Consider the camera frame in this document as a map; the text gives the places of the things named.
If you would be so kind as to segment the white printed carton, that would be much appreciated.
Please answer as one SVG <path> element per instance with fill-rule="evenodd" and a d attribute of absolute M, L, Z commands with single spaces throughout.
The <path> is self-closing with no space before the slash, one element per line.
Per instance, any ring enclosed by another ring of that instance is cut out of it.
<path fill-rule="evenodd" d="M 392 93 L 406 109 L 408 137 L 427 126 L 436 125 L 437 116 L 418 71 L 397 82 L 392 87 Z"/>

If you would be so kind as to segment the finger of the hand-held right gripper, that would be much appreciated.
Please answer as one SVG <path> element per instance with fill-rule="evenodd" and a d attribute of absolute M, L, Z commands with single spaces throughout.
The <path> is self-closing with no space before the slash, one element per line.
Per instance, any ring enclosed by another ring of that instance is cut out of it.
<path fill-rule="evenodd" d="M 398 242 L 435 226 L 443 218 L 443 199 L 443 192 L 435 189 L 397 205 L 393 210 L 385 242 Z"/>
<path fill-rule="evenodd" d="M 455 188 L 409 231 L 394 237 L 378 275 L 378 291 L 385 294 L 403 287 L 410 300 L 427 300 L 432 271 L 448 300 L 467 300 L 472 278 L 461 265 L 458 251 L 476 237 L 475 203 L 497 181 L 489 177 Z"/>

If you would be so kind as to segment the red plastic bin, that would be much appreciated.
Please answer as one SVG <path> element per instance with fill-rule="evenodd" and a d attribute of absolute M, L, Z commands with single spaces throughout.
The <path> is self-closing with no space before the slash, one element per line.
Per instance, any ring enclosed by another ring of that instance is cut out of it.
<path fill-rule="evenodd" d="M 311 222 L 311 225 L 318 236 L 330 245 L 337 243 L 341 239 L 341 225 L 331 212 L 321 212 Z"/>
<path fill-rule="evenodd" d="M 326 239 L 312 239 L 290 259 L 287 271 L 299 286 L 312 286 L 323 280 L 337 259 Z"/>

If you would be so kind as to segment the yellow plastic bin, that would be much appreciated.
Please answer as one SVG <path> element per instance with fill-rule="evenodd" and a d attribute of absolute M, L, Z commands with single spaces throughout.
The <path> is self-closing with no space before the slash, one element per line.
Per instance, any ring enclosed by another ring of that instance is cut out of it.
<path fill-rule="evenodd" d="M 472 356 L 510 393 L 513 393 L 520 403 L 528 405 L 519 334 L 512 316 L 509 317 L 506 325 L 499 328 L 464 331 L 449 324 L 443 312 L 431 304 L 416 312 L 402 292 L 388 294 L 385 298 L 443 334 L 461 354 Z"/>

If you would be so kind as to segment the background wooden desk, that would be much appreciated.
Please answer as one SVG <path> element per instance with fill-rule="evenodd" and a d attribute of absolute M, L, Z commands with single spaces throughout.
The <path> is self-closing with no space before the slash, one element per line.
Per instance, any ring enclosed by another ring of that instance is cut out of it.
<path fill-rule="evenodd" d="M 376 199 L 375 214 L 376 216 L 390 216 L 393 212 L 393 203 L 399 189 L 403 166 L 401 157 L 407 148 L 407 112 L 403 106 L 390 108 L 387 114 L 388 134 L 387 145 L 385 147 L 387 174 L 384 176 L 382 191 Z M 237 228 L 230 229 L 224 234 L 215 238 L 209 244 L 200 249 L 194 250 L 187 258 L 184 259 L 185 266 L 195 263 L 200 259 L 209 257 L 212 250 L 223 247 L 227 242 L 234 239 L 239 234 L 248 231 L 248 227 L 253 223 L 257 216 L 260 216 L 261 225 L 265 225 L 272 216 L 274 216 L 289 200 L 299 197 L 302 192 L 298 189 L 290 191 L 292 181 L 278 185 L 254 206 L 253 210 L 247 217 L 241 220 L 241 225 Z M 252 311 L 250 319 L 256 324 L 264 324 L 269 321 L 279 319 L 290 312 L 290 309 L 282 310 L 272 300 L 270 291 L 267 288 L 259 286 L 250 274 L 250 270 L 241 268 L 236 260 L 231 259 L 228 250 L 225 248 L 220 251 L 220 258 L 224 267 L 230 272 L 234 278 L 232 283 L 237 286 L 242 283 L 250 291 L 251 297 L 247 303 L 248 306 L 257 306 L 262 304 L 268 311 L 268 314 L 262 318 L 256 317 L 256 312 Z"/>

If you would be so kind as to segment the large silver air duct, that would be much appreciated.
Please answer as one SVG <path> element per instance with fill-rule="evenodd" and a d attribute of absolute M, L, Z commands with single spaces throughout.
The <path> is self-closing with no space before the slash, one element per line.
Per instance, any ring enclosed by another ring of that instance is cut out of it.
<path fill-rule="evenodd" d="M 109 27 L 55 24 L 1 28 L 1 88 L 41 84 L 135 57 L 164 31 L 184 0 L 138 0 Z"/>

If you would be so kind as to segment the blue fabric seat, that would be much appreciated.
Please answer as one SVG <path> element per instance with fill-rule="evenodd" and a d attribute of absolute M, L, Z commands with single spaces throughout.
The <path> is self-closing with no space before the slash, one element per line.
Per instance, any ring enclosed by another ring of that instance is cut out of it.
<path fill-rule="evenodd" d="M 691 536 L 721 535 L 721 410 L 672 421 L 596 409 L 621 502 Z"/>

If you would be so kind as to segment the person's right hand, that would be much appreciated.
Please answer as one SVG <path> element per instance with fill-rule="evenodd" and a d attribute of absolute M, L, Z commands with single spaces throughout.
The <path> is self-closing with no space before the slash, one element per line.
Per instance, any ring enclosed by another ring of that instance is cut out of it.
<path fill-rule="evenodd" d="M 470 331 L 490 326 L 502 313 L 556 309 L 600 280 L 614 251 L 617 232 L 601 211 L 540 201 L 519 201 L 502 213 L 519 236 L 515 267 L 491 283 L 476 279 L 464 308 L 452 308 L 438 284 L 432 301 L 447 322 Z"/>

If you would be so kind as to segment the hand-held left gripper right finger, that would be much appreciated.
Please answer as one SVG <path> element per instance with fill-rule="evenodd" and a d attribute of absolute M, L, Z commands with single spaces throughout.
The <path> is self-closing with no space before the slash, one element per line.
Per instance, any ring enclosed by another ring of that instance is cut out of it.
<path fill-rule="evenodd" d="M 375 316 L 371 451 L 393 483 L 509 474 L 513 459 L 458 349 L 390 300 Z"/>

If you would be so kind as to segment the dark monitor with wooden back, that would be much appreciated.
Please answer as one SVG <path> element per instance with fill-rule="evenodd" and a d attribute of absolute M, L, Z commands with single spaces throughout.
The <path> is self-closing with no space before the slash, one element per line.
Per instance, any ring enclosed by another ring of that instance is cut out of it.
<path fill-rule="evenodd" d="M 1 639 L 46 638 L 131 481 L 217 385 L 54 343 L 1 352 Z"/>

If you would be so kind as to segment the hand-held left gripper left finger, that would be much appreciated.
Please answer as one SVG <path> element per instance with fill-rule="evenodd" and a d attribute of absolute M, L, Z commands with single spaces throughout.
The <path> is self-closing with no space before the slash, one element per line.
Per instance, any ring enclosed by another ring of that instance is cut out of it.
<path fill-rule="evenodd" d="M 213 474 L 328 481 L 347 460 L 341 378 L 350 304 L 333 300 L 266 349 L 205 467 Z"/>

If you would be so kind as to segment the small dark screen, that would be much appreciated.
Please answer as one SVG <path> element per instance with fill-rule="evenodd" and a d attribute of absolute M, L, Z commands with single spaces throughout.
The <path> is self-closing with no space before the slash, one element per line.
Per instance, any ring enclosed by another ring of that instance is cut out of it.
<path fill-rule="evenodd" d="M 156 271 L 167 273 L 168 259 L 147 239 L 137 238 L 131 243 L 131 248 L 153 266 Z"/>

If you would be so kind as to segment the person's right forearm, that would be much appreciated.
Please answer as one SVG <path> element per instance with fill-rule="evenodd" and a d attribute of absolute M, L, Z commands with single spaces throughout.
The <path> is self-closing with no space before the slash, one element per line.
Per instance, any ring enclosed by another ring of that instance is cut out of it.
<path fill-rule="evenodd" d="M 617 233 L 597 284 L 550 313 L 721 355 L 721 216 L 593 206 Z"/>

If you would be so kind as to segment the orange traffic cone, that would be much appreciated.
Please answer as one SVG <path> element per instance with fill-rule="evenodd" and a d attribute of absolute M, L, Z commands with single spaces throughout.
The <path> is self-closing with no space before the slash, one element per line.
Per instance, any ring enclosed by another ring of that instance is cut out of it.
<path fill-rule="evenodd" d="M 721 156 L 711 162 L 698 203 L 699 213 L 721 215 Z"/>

==*==

▶ _PROBLEM STATEMENT_:
Using the records above, report each line that contains the word "plastic" by copying it.

▶ _RESULT_:
If you would be so kind as to segment the red plastic bin, that would be much appreciated.
If you would be so kind as to segment the yellow plastic bin, that would be much appreciated.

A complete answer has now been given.